Wang Yunsheng, Liu Xudong, Wang Xingyue, Tian Youxin, Liu Qinjiang, Wang Jun, Xue Jincai
Department of Head and Neck Surgery, Gansu Provincial Cancer Hospital, Lanzhou, China.
Front Oncol. 2025 Jan 8;14:1489410. doi: 10.3389/fonc.2024.1489410. eCollection 2024.
Investigating the diagnosis and treatment of bilateral Chylothorax after neck lymph node dissection for thyroid cancer.
The clinical data of a patient with bilateral chylothorax after neck lymph node dissection for thyroid cancer were retrospectively analyzed, and the relevant literature was reviewed.

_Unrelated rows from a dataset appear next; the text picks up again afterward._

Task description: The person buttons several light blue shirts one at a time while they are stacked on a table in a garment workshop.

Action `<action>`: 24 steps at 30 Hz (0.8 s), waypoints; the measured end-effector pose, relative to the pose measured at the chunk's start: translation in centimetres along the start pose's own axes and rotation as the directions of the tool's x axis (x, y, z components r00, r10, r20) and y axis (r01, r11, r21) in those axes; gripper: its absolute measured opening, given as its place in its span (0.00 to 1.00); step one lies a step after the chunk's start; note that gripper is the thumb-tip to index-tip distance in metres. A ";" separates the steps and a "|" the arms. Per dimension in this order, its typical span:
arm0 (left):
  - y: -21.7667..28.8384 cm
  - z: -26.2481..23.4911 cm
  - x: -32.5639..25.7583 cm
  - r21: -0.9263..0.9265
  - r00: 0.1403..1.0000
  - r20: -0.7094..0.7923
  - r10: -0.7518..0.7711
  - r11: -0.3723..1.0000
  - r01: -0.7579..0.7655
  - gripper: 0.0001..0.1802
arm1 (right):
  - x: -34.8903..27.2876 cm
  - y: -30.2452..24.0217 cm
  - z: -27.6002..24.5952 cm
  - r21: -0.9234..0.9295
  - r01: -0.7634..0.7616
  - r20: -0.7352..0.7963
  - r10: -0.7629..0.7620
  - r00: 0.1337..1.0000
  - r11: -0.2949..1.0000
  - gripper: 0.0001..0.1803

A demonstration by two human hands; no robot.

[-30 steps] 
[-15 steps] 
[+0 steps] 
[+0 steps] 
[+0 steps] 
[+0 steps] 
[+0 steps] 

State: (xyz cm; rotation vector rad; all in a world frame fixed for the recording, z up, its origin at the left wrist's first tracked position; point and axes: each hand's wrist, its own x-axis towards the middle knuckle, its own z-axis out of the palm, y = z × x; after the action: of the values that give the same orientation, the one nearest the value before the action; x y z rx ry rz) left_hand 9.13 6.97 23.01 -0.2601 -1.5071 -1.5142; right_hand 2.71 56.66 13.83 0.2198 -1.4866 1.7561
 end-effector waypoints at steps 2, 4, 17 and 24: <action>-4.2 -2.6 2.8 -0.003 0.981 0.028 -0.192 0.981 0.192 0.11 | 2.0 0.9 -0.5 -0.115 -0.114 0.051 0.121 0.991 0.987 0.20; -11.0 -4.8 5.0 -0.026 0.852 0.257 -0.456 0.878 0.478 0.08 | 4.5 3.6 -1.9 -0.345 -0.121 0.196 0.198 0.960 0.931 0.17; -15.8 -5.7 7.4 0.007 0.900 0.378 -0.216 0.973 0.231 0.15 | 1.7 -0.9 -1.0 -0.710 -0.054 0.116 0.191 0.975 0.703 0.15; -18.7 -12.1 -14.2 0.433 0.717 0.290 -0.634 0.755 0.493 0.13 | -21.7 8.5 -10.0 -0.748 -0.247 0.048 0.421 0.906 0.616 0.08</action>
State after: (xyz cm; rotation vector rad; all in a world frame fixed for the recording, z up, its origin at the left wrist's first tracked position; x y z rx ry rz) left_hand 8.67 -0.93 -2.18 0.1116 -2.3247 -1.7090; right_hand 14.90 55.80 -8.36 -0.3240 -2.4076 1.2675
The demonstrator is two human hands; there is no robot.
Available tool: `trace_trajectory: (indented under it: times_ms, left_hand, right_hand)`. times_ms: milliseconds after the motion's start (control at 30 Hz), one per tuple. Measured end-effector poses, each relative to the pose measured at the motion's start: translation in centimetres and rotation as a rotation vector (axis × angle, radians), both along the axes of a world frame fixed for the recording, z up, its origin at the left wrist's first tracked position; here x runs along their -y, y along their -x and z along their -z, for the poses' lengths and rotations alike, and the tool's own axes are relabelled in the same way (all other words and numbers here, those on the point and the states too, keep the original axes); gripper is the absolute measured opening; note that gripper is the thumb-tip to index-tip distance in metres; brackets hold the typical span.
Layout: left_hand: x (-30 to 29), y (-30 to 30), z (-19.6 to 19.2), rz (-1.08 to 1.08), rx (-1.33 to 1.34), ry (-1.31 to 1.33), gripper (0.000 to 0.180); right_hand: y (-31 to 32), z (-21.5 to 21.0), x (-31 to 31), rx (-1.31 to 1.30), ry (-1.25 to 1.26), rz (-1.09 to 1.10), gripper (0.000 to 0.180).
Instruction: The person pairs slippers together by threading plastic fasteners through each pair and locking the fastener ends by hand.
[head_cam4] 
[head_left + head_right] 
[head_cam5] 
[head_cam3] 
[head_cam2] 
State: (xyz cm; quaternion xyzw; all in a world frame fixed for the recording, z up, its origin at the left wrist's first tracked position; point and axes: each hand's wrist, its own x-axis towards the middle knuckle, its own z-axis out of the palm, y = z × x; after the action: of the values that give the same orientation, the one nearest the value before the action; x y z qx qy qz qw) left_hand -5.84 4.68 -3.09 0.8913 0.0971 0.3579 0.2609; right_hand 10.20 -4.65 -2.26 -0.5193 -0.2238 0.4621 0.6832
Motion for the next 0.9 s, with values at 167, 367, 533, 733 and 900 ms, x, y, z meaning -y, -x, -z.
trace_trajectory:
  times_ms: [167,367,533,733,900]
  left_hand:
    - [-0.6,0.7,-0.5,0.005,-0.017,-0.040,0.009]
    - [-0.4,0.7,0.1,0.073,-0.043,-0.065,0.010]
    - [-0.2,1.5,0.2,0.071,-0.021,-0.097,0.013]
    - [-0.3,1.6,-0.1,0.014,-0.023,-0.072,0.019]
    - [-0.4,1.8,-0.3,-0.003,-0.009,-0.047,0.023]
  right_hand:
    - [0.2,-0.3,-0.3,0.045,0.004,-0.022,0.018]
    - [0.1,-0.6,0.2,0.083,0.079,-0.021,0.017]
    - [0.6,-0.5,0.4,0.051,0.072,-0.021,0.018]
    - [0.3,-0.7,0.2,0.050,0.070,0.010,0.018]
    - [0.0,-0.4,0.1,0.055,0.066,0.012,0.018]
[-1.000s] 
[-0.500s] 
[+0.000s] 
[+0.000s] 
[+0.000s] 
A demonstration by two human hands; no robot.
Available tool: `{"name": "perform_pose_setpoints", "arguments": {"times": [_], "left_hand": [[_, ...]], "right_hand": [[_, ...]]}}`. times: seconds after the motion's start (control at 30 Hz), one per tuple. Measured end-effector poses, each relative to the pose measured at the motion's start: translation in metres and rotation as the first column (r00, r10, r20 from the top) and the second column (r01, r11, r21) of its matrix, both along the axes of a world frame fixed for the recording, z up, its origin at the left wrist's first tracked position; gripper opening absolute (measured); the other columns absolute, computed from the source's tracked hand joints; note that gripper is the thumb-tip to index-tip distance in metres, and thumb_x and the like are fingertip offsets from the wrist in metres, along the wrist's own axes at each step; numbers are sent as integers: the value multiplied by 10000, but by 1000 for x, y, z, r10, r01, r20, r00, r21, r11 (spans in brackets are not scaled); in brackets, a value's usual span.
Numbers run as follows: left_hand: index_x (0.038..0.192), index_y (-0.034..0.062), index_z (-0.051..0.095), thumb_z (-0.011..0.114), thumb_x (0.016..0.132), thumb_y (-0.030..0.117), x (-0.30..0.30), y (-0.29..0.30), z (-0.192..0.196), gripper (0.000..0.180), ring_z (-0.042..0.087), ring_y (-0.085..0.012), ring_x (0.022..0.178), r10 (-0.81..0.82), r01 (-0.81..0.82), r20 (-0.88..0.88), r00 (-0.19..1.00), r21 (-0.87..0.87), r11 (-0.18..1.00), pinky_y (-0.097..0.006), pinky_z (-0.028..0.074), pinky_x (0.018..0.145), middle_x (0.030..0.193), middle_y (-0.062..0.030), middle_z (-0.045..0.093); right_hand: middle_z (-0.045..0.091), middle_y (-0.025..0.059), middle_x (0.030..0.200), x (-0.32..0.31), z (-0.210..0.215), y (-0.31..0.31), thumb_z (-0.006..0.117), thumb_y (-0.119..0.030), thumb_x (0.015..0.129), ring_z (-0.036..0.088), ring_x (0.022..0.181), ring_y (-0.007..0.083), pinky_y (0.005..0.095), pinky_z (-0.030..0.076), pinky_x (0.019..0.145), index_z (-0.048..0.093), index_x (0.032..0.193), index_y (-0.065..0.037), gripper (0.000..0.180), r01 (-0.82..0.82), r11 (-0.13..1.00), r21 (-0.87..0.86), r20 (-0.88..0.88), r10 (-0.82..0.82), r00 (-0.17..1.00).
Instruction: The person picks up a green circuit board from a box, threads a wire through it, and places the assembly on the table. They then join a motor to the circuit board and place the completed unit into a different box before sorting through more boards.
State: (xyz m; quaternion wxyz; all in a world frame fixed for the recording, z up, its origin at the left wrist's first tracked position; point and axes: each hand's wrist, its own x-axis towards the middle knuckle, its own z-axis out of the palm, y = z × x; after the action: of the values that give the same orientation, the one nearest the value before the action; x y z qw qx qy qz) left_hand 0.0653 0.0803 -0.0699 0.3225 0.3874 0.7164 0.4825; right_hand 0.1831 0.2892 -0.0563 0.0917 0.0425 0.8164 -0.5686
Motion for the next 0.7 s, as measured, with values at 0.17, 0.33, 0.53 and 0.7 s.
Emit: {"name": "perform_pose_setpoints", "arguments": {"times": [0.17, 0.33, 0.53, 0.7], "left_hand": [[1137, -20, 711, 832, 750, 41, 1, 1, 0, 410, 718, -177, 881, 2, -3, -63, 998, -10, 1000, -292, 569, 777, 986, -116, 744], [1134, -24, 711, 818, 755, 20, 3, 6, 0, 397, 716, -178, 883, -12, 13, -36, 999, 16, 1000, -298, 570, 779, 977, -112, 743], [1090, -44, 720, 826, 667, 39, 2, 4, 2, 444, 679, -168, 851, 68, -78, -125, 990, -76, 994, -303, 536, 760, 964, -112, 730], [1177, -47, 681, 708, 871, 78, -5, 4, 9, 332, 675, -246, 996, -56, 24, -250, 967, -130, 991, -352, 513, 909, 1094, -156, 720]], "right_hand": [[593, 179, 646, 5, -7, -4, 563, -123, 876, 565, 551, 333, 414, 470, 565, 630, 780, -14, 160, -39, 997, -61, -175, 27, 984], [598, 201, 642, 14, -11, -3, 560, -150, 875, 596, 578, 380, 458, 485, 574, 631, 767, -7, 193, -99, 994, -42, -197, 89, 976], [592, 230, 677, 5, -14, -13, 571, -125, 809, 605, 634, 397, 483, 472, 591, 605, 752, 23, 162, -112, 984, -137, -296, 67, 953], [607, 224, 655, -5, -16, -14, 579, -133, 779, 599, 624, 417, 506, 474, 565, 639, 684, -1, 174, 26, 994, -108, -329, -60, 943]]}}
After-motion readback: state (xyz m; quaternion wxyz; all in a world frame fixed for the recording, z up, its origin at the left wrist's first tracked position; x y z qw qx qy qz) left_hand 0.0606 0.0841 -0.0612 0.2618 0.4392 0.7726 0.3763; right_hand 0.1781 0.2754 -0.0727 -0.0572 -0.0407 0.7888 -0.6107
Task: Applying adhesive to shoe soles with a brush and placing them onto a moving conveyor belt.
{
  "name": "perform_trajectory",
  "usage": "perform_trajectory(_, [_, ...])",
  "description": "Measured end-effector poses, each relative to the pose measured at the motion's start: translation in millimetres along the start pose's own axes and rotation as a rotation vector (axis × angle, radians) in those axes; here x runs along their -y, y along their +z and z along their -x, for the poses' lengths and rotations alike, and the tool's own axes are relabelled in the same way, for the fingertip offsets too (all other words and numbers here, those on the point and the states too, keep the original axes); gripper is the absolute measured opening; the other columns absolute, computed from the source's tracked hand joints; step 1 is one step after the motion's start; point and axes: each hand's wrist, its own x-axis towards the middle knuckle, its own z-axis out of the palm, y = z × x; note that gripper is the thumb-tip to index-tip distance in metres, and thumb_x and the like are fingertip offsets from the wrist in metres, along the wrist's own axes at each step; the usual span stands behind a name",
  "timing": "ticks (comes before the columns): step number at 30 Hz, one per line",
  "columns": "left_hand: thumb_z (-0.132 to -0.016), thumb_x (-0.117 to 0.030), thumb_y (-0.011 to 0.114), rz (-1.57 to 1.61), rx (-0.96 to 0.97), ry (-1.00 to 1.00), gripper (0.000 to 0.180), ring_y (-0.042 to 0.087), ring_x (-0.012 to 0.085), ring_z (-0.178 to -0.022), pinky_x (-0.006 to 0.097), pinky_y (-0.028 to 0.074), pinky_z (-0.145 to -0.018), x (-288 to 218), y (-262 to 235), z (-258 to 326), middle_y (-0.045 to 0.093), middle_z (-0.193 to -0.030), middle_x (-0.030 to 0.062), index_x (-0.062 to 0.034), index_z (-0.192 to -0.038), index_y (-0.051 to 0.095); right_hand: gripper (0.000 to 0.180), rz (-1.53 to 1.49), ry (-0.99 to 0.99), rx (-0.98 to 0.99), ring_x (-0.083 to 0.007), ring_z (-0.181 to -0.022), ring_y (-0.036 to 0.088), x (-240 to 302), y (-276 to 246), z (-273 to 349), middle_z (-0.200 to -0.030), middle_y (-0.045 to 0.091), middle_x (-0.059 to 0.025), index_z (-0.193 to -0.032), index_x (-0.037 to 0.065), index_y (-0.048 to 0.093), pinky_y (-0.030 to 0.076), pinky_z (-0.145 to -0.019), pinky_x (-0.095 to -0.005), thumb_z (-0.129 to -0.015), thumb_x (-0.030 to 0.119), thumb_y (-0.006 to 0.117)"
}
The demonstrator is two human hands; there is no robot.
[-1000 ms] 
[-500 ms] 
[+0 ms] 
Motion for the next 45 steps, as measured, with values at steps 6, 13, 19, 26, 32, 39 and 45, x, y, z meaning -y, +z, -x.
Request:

The patient underwent a total thyroidectomy and left neck lymph node dissection, with no evidence of lymph fluid leakage observed during the operation. The patient experienced chest tightness, shortness of breath, dyspnea, and decreased lung auscultation breath sounds on the 7th day after the surgery. The chest X-ray examination revealed the presence of bilateral pleural effusion. Under ultrasound guidance, bilateral thoracic closed drainage tube was implanted, and a small sample of the milky white fluid was tested for chylothorax, yielded positive results. The patient is diagnosed with bilateral chylothorax. After received conservative treatment, the patient's drainage flow gradually decreased. Subsequent review of a chest X-ray showed no signs of chest hydrops, and as a result, the thoracic drainage tube was removed. The patient eventually recovered and was subsequently discharged.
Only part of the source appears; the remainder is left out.